#### Source data

---*---

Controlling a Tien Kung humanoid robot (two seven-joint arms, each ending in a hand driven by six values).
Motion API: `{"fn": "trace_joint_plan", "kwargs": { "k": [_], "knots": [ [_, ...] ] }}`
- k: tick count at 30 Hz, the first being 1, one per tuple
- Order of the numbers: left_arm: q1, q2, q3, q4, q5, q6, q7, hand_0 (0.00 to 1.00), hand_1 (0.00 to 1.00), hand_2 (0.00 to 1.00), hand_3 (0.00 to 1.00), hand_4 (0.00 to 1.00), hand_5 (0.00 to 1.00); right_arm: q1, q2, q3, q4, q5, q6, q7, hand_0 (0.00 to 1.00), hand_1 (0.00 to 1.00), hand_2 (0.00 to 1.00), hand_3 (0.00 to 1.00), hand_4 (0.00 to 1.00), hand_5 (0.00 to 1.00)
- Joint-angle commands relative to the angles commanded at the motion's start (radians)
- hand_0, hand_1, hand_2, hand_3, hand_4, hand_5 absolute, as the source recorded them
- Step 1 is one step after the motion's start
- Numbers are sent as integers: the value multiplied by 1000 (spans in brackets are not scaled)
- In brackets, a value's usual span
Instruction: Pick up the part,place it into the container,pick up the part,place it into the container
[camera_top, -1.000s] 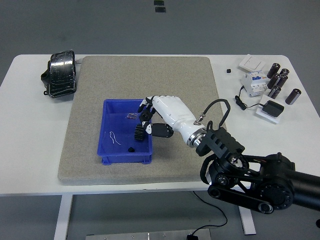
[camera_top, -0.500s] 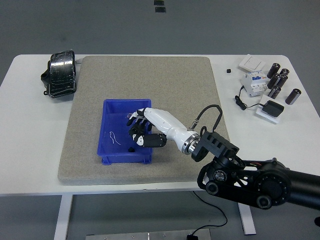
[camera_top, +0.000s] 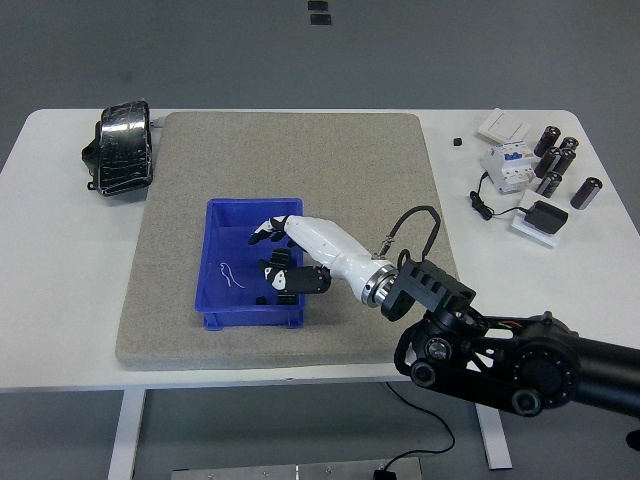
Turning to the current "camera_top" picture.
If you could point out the white circuit breaker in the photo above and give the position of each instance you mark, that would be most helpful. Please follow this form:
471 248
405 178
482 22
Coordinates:
505 167

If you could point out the grey-brown mat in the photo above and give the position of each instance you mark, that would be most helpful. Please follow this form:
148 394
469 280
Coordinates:
300 160

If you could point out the black floor plug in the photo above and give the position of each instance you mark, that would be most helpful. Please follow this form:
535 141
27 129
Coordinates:
384 474

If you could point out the black tape-wrapped bundle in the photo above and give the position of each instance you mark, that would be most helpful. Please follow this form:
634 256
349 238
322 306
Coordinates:
125 150

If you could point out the white table leg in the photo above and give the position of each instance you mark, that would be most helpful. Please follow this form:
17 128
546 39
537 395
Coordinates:
125 430
495 437

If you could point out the black cylindrical capacitor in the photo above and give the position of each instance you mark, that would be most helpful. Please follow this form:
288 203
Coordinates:
570 142
566 160
546 161
586 192
549 183
547 140

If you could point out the small black cube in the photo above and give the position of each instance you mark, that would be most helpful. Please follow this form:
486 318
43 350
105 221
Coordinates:
457 141

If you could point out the blue plastic box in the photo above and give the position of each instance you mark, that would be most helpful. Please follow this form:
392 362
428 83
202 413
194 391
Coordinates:
230 295

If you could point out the black power adapter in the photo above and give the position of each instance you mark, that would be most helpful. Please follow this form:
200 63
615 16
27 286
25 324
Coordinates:
547 216

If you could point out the white wall switch plate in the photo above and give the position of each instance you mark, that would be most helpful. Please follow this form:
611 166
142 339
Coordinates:
502 125

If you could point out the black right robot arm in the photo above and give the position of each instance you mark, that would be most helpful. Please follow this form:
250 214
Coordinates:
540 370

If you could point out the grey metal base plate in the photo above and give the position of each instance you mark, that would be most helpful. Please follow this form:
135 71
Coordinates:
250 472

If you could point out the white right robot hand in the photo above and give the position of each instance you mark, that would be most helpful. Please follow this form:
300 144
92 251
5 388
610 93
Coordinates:
330 245

---*---

#### What is being asked
Print the data above exactly, minus pictures.

#### Result
Controlling a Tien Kung humanoid robot (two seven-joint arms, each ending in a hand driven by six values).
Motion API: `{"fn": "trace_joint_plan", "kwargs": { "k": [_], "knots": [ [_, ...] ] }}`
- k: tick count at 30 Hz, the first being 1, one per tuple
- Order of the numbers: left_arm: q1, q2, q3, q4, q5, q6, q7, hand_0 (0.00 to 1.00), hand_1 (0.00 to 1.00), hand_2 (0.00 to 1.00), hand_3 (0.00 to 1.00), hand_4 (0.00 to 1.00), hand_5 (0.00 to 1.00); right_arm: q1, q2, q3, q4, q5, q6, q7, hand_0 (0.00 to 1.00), hand_1 (0.00 to 1.00), hand_2 (0.00 to 1.00), hand_3 (0.00 to 1.00), hand_4 (0.00 to 1.00), hand_5 (0.00 to 1.00)
- Joint-angle commands relative to the angles commanded at the motion's start (radians)
- hand_0, hand_1, hand_2, hand_3, hand_4, hand_5 absolute, as the source recorded them
- Step 1 is one step after the motion's start
- Numbers are sent as integers: the value multiplied by 1000 (spans in brackets are not scaled)
- In brackets, a value's usual span
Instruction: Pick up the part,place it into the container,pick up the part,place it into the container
[camera_top, -1.000s] 
[camera_top, -0.500s] 
[camera_top, +0.000s] 
Turning to the current "camera_top" picture.
If you could point out the white circuit breaker in the photo above and give the position of each instance you mark, that would be most helpful. Please follow this form:
471 248
405 178
482 22
Coordinates:
505 167

If you could point out the grey-brown mat in the photo above and give the position of each instance you mark, that would be most helpful. Please follow this form:
148 394
469 280
Coordinates:
300 160

If you could point out the black floor plug in the photo above and give the position of each instance you mark, that would be most helpful. Please follow this form:
535 141
27 129
Coordinates:
384 474

If you could point out the black tape-wrapped bundle in the photo above and give the position of each instance you mark, that would be most helpful. Please follow this form:
634 256
349 238
322 306
Coordinates:
125 150

If you could point out the white table leg in the photo above and give the position of each instance you mark, that would be most helpful. Please follow this form:
17 128
546 39
537 395
Coordinates:
125 430
495 437

If you could point out the black cylindrical capacitor in the photo above and give the position of each instance you mark, that would be most helpful. Please follow this form:
288 203
Coordinates:
570 142
566 160
546 161
586 192
549 183
547 140

If you could point out the small black cube in the photo above and give the position of each instance you mark, that would be most helpful. Please follow this form:
486 318
43 350
105 221
Coordinates:
457 141

If you could point out the blue plastic box in the photo above and give the position of each instance you mark, that would be most helpful. Please follow this form:
392 362
428 83
202 413
194 391
Coordinates:
230 295

If you could point out the black power adapter in the photo above and give the position of each instance you mark, that would be most helpful. Please follow this form:
200 63
615 16
27 286
25 324
Coordinates:
547 216

If you could point out the white wall switch plate in the photo above and give the position of each instance you mark, that would be most helpful. Please follow this form:
611 166
142 339
Coordinates:
502 125

If you could point out the black right robot arm in the photo above and give the position of each instance you mark, that would be most helpful. Please follow this form:
250 214
Coordinates:
540 370

If you could point out the grey metal base plate in the photo above and give the position of each instance you mark, that would be most helpful. Please follow this form:
135 71
Coordinates:
250 472

If you could point out the white right robot hand in the photo above and give the position of each instance you mark, that would be most helpful. Please follow this form:
300 144
92 251
5 388
610 93
Coordinates:
330 245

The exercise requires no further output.